In deze uitspraak beoordeelt de rechtbank het beroep van eiser tegen de beslissing op bezwaar (het bestreden besluit) van 15 april 2025 waarin het CBR het bezwaar van eiser niet-ontvankelijk heeft verklaard omdat eiser geen bezwaargronden heeft aangevoerd. Eiser heeft bezwaar gemaakt tegen een educatieve maatregel die hij opgelegd heeft gekregen vanwege zijn rijgedrag (het primaire besluit).
De rechtbank heeft het beroep van eiser tegen het bestreden besluit op 1 oktober 2025 op zitting behandeld. Hieraan hebben deelgenomen: de gemachtigde van eiser en de gemachtigde van het CBR. Eiser was niet aanwezig.
Na afloop van zitting heeft de rechtbank direct uitspraak gedaan.

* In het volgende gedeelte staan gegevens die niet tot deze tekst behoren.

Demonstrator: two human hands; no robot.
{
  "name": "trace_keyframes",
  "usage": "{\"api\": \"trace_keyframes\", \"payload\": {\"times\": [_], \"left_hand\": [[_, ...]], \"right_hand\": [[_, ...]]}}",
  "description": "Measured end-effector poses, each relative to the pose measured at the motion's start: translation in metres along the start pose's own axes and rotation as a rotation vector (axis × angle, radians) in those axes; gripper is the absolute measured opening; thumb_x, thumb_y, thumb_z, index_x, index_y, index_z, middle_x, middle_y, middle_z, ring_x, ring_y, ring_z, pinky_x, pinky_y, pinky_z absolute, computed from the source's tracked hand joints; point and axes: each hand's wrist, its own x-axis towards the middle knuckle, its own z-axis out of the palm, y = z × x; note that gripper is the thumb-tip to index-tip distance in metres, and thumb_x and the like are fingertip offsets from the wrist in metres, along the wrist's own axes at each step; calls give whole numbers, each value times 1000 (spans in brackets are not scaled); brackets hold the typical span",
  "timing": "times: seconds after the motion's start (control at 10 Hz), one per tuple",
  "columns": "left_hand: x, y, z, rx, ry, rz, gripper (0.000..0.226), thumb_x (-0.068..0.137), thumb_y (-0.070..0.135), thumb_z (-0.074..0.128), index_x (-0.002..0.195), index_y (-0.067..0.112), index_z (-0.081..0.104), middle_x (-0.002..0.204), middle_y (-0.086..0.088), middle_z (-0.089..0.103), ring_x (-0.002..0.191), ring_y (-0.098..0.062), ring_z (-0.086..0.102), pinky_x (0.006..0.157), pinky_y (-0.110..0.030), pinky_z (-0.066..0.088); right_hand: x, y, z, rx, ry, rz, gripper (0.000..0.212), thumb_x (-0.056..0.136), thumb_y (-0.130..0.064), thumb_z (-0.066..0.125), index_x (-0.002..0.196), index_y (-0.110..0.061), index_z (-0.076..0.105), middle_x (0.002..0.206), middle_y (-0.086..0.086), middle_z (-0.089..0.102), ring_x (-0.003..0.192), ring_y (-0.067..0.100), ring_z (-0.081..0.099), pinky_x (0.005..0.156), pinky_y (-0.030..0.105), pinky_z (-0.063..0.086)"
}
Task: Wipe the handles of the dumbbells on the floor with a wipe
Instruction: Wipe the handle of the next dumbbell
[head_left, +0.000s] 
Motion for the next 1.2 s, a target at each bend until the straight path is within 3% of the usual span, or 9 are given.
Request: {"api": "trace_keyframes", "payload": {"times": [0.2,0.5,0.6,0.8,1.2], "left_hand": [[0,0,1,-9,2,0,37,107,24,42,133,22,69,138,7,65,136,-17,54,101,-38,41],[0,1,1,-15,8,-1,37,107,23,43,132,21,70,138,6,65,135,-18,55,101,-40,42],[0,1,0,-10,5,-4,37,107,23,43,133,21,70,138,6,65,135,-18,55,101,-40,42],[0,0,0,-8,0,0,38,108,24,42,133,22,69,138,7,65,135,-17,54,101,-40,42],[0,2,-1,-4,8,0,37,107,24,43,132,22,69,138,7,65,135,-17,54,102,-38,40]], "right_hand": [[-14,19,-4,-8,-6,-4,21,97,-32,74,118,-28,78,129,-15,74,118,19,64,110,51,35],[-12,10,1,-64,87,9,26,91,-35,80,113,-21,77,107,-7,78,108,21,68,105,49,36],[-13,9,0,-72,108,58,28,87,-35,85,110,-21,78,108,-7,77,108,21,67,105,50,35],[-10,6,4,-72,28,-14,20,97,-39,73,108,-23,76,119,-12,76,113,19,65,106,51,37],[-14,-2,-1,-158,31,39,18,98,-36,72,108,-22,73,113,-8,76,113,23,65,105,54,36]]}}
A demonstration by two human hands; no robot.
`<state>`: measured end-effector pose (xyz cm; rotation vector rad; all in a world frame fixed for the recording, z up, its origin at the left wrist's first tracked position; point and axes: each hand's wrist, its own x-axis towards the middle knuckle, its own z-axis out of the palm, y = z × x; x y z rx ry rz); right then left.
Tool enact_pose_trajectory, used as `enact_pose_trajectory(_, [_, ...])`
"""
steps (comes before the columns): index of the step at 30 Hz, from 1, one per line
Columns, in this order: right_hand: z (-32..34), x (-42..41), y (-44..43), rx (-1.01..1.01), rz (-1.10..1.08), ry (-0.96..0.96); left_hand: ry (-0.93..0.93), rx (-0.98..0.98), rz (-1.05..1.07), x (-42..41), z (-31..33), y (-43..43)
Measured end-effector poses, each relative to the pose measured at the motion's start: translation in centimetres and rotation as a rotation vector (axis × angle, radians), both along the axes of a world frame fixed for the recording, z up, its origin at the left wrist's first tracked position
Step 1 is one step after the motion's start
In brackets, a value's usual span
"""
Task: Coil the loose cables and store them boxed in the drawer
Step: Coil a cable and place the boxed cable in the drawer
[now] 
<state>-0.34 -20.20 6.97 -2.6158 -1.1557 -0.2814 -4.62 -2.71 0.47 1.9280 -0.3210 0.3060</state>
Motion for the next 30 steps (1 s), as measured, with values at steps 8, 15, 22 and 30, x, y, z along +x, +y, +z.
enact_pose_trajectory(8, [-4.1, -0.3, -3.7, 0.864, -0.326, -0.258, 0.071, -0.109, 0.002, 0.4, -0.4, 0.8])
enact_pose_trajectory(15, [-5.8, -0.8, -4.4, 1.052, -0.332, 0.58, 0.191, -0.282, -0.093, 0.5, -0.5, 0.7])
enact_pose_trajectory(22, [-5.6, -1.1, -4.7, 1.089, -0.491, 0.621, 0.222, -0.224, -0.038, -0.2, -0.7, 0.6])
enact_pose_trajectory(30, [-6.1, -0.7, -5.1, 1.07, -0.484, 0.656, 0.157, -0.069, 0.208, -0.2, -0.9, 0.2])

Beoordeling door de rechtbank

1. De rechtbank oordeelt dat het bezwaar terecht niet-ontvankelijk is verklaard.
2. Een bestuursorgaan kan een bezwaar niet-ontvankelijk verklaren als de bezwaarmaker nalaat aan te geven waarom hij het niet eens is met het besluit, de ‘bezwaargronden’. [1] Eiser heeft geen bezwaargronden ingediend. Eiser heeft naar aanleiding van het primaire besluit verzocht om het mutatierapport dat bij de mededeling van de politie aan het CBR over eisers rijgedrag zou moeten zitten. Dat rapport heeft eiser ontvangen en het CBR heeft eiser nog twee weken gegeven om bezwaargronden in te dienen. Eiser heeft alsnog geen gronden ingediend. Dat het onmogelijk zou zijn geweest om gronden in te dienen op basis van het dossier dat er lag, volgt de rechtbank niet. Eiser had voldoende stukken om inhoudelijk bezwaar te maken tegen het primaire besluit.
3. Het beroep is ongegrond. Eiser krijgt daarom het griffierecht niet terug. Hij krijgt ook geen vergoeding van zijn proceskosten.
4. Partijen zijn gewezen op de mogelijkheid om tegen de mondelinge uitspraak in hoger beroep te gaan op de hieronder omschreven wijze.

Beslissing

De rechtbank verklaart het beroep ongegrond.
Deze uitspraak is uitgesproken in het openbaar op 1 oktober 2025 door mr. J.A.J. Woutersen, rechter, in aanwezigheid van P. Molenaar, griffier.
De griffier is verhinderd
deze uitspraak te ondertekenen
griffier
rechter
Een afschrift van dit proces-verbaal is verzonden aan partijen op:

Informatie over hoger beroep

Een partij die het niet eens is met deze uitspraak, kan een hogerberoepschrift sturen naar de Afdeling bestuursrechtspraak van de Raad van State waarin wordt uitgelegd waarom deze partij het niet eens is met deze uitspraak. Het hogerberoepschrift moet worden ingediend binnen zes weken na de dag waarop dit proces-verbaal is verzonden. Kan de indiener de behandeling van het hoger beroep niet afwachten, omdat de zaak spoed heeft, dan kan de indiener de voorzieningenrechter van de Afdeling bestuursrechtspraak van de Raad van State vragen om een voorlopige voorziening (een tijdelijke maatregel) te treffen.

Voetnoten

1.Artikel 6:5, eerste lid, onder d, jo. artikel 6:6, onder a, van de Algemene wet bestuursrecht.